Tag Archives: operators

Scale & Maturity: Thoughts on the OpenStack Mid-Cycle Operators Meetup

A re-post of an article I wrote last week for SuperUser.

A couple weeks back I attended the OpenStack Operators Mid-Cycle Meetup in Philadelphia.

One of the best parts of these meetups is that the agenda is all formed in public and everyone gets a say in it. Some of the things I was most concerned about made the list (RabbitMQ, packaging), some did not get on the main agenda (database maintenance, Puppet), but many side groups formed during the event and these topics were covered at lunch conversations and in the lobby.
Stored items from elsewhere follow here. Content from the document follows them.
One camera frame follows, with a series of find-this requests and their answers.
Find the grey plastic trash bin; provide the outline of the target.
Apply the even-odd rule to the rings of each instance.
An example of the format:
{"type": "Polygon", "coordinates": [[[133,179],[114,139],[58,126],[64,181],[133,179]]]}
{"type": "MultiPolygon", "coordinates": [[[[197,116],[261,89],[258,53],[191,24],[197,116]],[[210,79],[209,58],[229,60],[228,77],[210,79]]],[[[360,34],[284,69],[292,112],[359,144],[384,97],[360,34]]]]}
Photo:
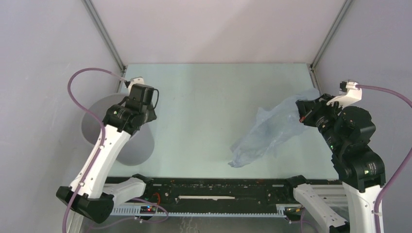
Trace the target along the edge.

The interesting part of this summit was hearing from other operators problems and solutions. This was more focused, yet with a larger audience, than the previous sessions in Paris. I think a real sense of camaraderie and support for shared solutions was achieved.

Puppet OpenStack Discussion at Lunch

As I was listening to people discuss their issues with OpenStack and how others had solved them, I realized that OpenStack operators have different issues at different scales and maturity levels. When I think about scale and maturity, it’s not necessarily about number of nodes or the number of customers, its more about the number of resources you have, the number of services you provide, the maturity of your processes (such as deployment), and to a some extent how many of your problems you’ve solved with automation.

Our team started at a small scale. We had four people and the goal was to stand-up OpenStack. With four people, you are limited in scope and have to judiciously focus your resources. As our team grew and we worked through forming our deployment and automation processes, we’re able to spend more time on improving our service offerings and adding more services. We can also go back and clean up technical debt which you accumulate as you build an OpenStack deployment. Before these tools and processes are fully in place (and they are never perfect), making changes can take away valuable time.

For example, when an operator finds a bug, it takes a lot of resources and time to get a fix for that bug into production. This includes debugging, filing a bug, fixing the code, pushing a fix, begging for reviews, doing a cherry-pick, begging for more reviews, waiting for or building a package, deploying the new code. Many operators stop around the “filing a bug” step of this process.

Medium-sized operators or ones with more mature processes will sometimes work on a fix (depending on the issue), and may or may not have systems in place to allow them to hold the patch locally and build local packages. On the other hand, larger operators who have good systems in place can give the issue to the Team. They may have 10 people working on it, some of them core members. They have a full continuous integration/automation team that has solved package builds and deployments for them.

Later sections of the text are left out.